Sometimes she was touching in the attention she gave to the smallest detail connected with the training and the welfare of her children. One may say that even before the great catastrophe which fell upon her, her attention had been entirely concentrated on her babes. She liked to be present at all the daily routine of their existences, and whenever her daughters were to be produced before some of their relatives, she made it a point to superintend their toilet, and to brush their long hair. The girls were generally dressed in white, winter and summer, and it was only when they had reached their twelfth year that she consented to dress them in dark colours during their school hours. But even then they had to change for dinner and to appear before their parents in the light gowns their mother was so fond of. Their clothes were always made in the best houses, and their linen just as dainty and magnificent as their mother’s. In summer and on board the Imperial yacht, they were generally attired in sailor hats and blouses, and were allowed to run about as much as they liked, and to talk to the officers and sailors. They shared their mother’s love for the sea, and the six weeks or so that these annual excursions in the Finnish waters lasted were the real holidays of the children as well as of the Empress.

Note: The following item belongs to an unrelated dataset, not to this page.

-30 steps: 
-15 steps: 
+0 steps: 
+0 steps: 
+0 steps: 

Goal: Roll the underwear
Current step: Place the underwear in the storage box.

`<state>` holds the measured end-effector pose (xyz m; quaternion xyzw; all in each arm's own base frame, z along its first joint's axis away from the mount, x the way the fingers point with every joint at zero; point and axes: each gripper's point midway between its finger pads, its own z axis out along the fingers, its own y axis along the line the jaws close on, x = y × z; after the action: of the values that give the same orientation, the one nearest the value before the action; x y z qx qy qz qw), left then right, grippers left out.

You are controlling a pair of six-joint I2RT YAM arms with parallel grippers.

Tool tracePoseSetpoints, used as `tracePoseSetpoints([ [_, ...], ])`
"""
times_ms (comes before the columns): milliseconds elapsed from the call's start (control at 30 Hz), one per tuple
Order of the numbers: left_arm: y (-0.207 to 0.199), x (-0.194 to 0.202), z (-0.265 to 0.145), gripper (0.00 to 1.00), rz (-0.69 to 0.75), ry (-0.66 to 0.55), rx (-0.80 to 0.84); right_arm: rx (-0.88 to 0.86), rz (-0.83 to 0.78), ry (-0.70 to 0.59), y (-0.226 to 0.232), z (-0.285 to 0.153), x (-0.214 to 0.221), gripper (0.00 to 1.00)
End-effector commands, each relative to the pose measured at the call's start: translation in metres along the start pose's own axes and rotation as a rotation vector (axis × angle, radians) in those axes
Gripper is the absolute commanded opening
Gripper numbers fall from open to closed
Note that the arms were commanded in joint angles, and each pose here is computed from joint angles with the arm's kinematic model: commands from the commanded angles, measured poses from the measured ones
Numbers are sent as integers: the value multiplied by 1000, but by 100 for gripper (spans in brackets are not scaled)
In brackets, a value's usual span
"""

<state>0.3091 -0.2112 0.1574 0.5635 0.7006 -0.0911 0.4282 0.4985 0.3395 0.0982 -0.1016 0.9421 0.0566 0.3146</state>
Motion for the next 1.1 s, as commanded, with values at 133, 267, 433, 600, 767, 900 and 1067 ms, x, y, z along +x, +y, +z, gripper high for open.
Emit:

The latter has also been accused of not showing any amiability in regard to the foreign guests who from time to time visited the Court of Czarskoi Selo. In this there may have been a certain amount of truth, but the apparent coldness of the young Czarina proceeded from the everlasting fear which haunted her that she might be compromised by showing herself too effusive towards strangers. She knew that any attention she showed to her visitors would be widely commented upon, and as these with few exceptions were German princes, this circumstance added to her embarrassment, because she was very well aware that she was supposed to harbour strong Teuton sympathies. In regard to her English relatives she was handicapped, because the Queen of Great Britain was the sister of the Empress Dowager, and when she came to Rewal with King Edward, she was naturally more with Marie Feodorovna than with the niece with whom she had so very little in common, and who had done nothing whatever to win her sympathies.
From time to time the sister of the Czarina, Princess Henry of Prussia, put in an appearance at Czarskoi Selo, and her brother, the Grand Duke of Hesse, was also a frequent visitor there. But these visits were never official ones, and mostly passed unnoticed by the general public that had left off troubling about what went on in the home of the Sovereign. The members of the Imperial family were also rare visitors at Czarskoi Selo, and avoided putting in an appearance there unless absolutely compelled to do so. Alexandra Feodorovna knew so perfectly well how to convey to her guests the knowledge that they bored her that it was no wonder they did not care to court this knowledge and that they preferred not to annoy her with their presence. The Empress Dowager used to appear on the family anniversaries, such as birthdays, name days, and others of the kind to offer her congratulations to her son and daughter-in-law, and every winter the young Czarina used to come to St. Petersburg from Czarskoi Selo to pay her mother-in-law one solemn visit of ceremony; after which the two ladies did not see each other for a long time. All this was abnormal, but once these relations had been established it was next to impossible to change them, and so the breach which separated my mistress from the world as well as from her husband’s family widened and widened, until at last she found herself alone in presence of danger, of sorrow, and of one of the greatest catastrophes which history will ever record. Whether the fault was wholly hers or was shared by others, is a point upon which I shall not attempt to give an opinion.